There it was. My first incident—or more likely the first one I’m fully aware of—of empathic exhaustion.
Compassion fatigue is a term that’s been making the rounds in the halls of hospitals, medical and educational facilities, retirement homes and mental health agencies. People who take care of others can easily get overworked. And because empathy is likely the most important ingredient in any kind of healing, sooner or later it goes out the window when too much of it is demanded.
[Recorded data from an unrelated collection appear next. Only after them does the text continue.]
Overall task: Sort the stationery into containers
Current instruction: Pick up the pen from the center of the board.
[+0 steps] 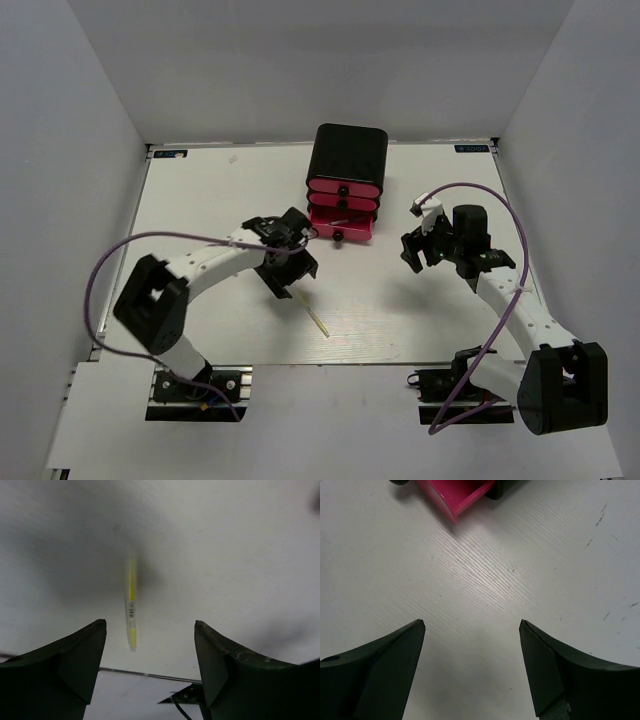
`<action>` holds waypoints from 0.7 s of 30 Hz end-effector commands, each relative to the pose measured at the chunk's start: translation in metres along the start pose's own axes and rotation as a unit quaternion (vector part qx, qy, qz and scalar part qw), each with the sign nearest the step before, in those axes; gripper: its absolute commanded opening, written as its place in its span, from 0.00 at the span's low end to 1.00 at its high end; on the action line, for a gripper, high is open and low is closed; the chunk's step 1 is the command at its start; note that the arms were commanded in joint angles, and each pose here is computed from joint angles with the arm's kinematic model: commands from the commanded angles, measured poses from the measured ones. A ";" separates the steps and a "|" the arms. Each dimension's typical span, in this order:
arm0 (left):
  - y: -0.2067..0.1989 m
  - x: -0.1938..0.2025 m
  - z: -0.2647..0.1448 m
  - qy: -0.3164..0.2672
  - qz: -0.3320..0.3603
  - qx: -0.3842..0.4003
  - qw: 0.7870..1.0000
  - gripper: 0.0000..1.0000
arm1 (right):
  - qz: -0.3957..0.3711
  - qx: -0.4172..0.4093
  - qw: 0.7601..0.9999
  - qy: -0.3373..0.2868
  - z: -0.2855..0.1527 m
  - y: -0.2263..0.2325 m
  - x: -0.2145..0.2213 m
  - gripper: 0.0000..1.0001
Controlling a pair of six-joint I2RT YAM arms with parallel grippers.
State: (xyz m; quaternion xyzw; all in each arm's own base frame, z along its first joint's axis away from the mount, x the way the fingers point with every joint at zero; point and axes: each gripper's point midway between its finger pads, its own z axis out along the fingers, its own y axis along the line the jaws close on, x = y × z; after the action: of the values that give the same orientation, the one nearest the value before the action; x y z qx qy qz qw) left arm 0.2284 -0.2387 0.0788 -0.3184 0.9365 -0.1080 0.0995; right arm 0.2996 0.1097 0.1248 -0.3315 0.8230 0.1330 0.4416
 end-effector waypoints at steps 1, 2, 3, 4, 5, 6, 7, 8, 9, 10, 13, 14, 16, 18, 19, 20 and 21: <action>0.029 0.035 0.007 0.092 -0.034 -0.103 0.990 0.79 | -0.001 0.008 1.000 -0.027 -0.003 -0.003 -0.014 0.81; 0.034 0.039 0.018 0.101 -0.030 -0.124 0.987 0.79 | -0.002 0.010 1.000 -0.027 -0.004 -0.004 -0.013 0.81; 0.036 0.042 0.020 0.103 -0.025 -0.130 0.986 0.78 | -0.005 0.010 1.000 -0.027 -0.004 -0.004 -0.013 0.81; 0.033 0.045 0.021 0.102 -0.020 -0.123 0.987 0.78 | -0.005 0.012 1.000 -0.028 -0.004 -0.004 -0.013 0.81; 0.034 0.045 0.023 0.103 -0.020 -0.127 0.986 0.78 | -0.004 0.012 1.000 -0.026 -0.005 -0.004 -0.011 0.81; 0.035 0.042 0.025 0.095 -0.019 -0.129 0.987 0.78 | -0.003 0.012 1.000 -0.025 -0.005 -0.003 -0.009 0.81; 0.033 0.043 0.026 0.089 -0.014 -0.125 0.988 0.78 | -0.003 0.013 1.000 -0.026 -0.005 -0.003 -0.009 0.81; 0.031 0.041 0.027 0.084 -0.013 -0.125 0.989 0.76 | -0.003 0.010 1.000 -0.025 -0.005 -0.002 -0.008 0.81; 0.034 0.037 0.031 0.073 -0.011 -0.132 0.988 0.74 | -0.001 0.010 1.000 -0.026 -0.005 -0.002 -0.008 0.81; 0.033 0.035 0.035 0.067 -0.010 -0.132 0.989 0.74 | 0.001 0.008 1.000 -0.026 -0.005 -0.001 -0.008 0.81; 0.033 0.031 0.043 0.055 -0.008 -0.139 0.989 0.71 | 0.002 0.005 1.000 -0.029 -0.004 0.000 -0.009 0.81; 0.031 0.031 0.050 0.056 -0.004 -0.138 0.989 0.71 | 0.003 0.006 1.000 -0.029 -0.004 0.000 -0.009 0.81; 0.034 0.035 0.057 0.057 0.006 -0.141 0.988 0.67 | 0.004 0.007 1.000 -0.028 -0.005 -0.001 -0.009 0.81; 0.037 0.037 0.069 0.059 0.012 -0.147 0.987 0.61 | 0.001 0.008 1.000 -0.028 -0.005 -0.001 -0.009 0.81; 0.036 0.040 0.072 0.060 0.016 -0.145 0.988 0.60 | 0.004 0.009 1.000 -0.028 -0.005 -0.002 -0.009 0.81; 0.034 0.041 0.075 0.064 0.021 -0.136 0.988 0.57 | 0.003 0.009 1.000 -0.028 -0.006 -0.002 -0.010 0.81; 0.033 0.042 0.080 0.064 0.021 -0.135 0.988 0.51 | 0.004 0.008 1.000 -0.026 -0.005 -0.002 -0.008 0.81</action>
State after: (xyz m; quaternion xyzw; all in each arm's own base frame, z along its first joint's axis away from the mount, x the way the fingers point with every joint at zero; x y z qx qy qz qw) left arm 0.1915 -0.2475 0.0110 -0.3138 0.9493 -0.0044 -0.0202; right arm 0.2971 0.1094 0.1260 -0.3252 0.8211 0.1356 0.4490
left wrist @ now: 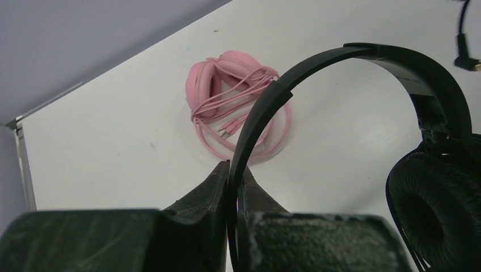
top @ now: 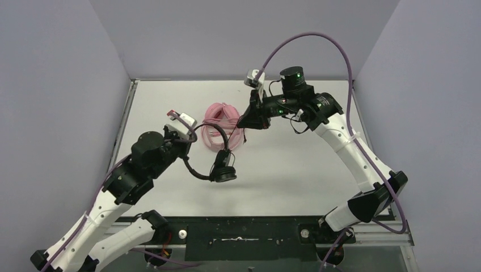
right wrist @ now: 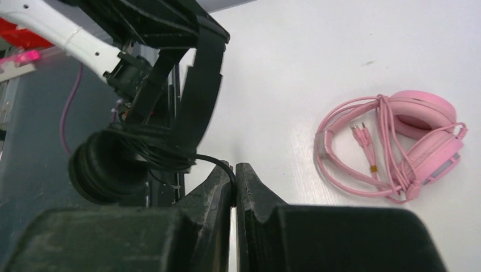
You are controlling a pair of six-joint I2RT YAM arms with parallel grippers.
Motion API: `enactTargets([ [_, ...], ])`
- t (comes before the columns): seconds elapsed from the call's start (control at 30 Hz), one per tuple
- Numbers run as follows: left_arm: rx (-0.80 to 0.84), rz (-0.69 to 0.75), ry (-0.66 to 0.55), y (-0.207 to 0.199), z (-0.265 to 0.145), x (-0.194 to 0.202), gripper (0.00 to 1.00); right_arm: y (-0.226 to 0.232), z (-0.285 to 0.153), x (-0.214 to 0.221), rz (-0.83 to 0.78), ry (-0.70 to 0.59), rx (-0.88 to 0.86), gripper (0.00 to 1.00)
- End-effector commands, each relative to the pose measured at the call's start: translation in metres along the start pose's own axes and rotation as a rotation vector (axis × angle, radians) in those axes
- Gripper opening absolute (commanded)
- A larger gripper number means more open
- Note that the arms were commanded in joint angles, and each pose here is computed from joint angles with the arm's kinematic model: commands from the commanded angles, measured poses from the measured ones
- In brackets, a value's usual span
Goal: Wrap the headphones
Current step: Place the headphones at the center of the board.
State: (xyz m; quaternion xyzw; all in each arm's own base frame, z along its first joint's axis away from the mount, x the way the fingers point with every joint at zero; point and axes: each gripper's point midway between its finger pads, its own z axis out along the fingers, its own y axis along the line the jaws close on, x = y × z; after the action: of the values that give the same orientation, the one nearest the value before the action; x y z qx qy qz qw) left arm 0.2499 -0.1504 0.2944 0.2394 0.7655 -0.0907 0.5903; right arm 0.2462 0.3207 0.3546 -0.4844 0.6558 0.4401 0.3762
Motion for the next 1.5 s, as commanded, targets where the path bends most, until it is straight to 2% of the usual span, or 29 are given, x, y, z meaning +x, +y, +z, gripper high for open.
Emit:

Many people in the care-taking professions neglect their own needs. Most psychotherapists I know grew up taking care of others and see their own well being as secondary.
My own father was not the most robust person when it came to stress. He would fly off the handle in a split second, and as a child it became paramount for me to do and become whoever he needed me to be. That is how, in my mind, his impending meltdown became preventable.
My colleague did the same thing as a kid. “I found pleasure in taking care of others,” she says. “That was the way I connected, and I was good at it.”
So we carry this skill that was a necessity in the early years, and turn it into a profession. We have plenty of experience before we even get started.
There’s a sense of satisfaction in being able to help others. When I walk out of a session with someone who came in worried to death and left smiling, I feel energized and almost high on endorphins.
But when I only see obsessive types from morning until night who have a hard time letting go of their grudges, I feel burnt out and depleted at the end of the day. The last thing I want to hear when I come home is more talk. Maybe that is why I am married to a man of few words.
There are other instances when compassion isn’t readily available. In my work with couples, sex naturally comes up. Yet one morning I get a call that throws me off center.
“I have a problem with my girlfriend,” a male voice says without introduction. “I can’t perform with her. I watch a lot of porn, but that doesn’t help. She squirts when she gets off, you know, like a guy. I can’t keep up.”
I find myself feeling taken aback. I don’t know this man, haven’t seen his face, haven’t even heard his name. I try to inquire about their actual relationship but don’t get very far. When I ask him to come see me with her so I can get a picture of what’s happening with them, the conversation trails off and he hangs up.
I don’t know what he wanted. Maybe he thought I could give him some magic piece of advice that would help him perform.
“It makes you feel like you’re an object,” C says, who has had similar experiences. “There is a disregard of you, the person in the room. There is no time to build a trusting rapport. Sometimes they want something really quick, and if they don’t get it they dismiss you.”
Compassion fatigue happens on a basic human level. Mental health professionals need to be seen as well. We want to be acknowledged for our efforts and make an impact. But it’s part of our job to try and accept that it’s not a given and to look for positive experiences elsewhere.
That’s why it’s so difficult to work with narcissistic clients. The need for ongoing nurturing is tremendous, usually due to massive early trauma. But there is little to be had in return in terms of gratitude or acknowledgement, and the cost for the practitioner can be high.
Social workers are among the professionals highest in numbers when it comes to depression. That’s what makes self care essential for people who take care of others. C really enjoys a short massage in a nearby manicure place. “It’s that feeling of being fully cared for rather than giving. I don’t have to take care of anybody. It’s being fully given, without obligation.”
Mental health workers have a strange job.
We work hard to be there for others, but we don’t always do the same for ourselves. “Listening is an act of love,” they say. And yet many of us can’t own the pride in that. There is always more to be done, more to be given. “I constantly wonder am I giving enough, if I am I doing enough,” C ponders. “Sometimes it’s hard for me to value what I do.”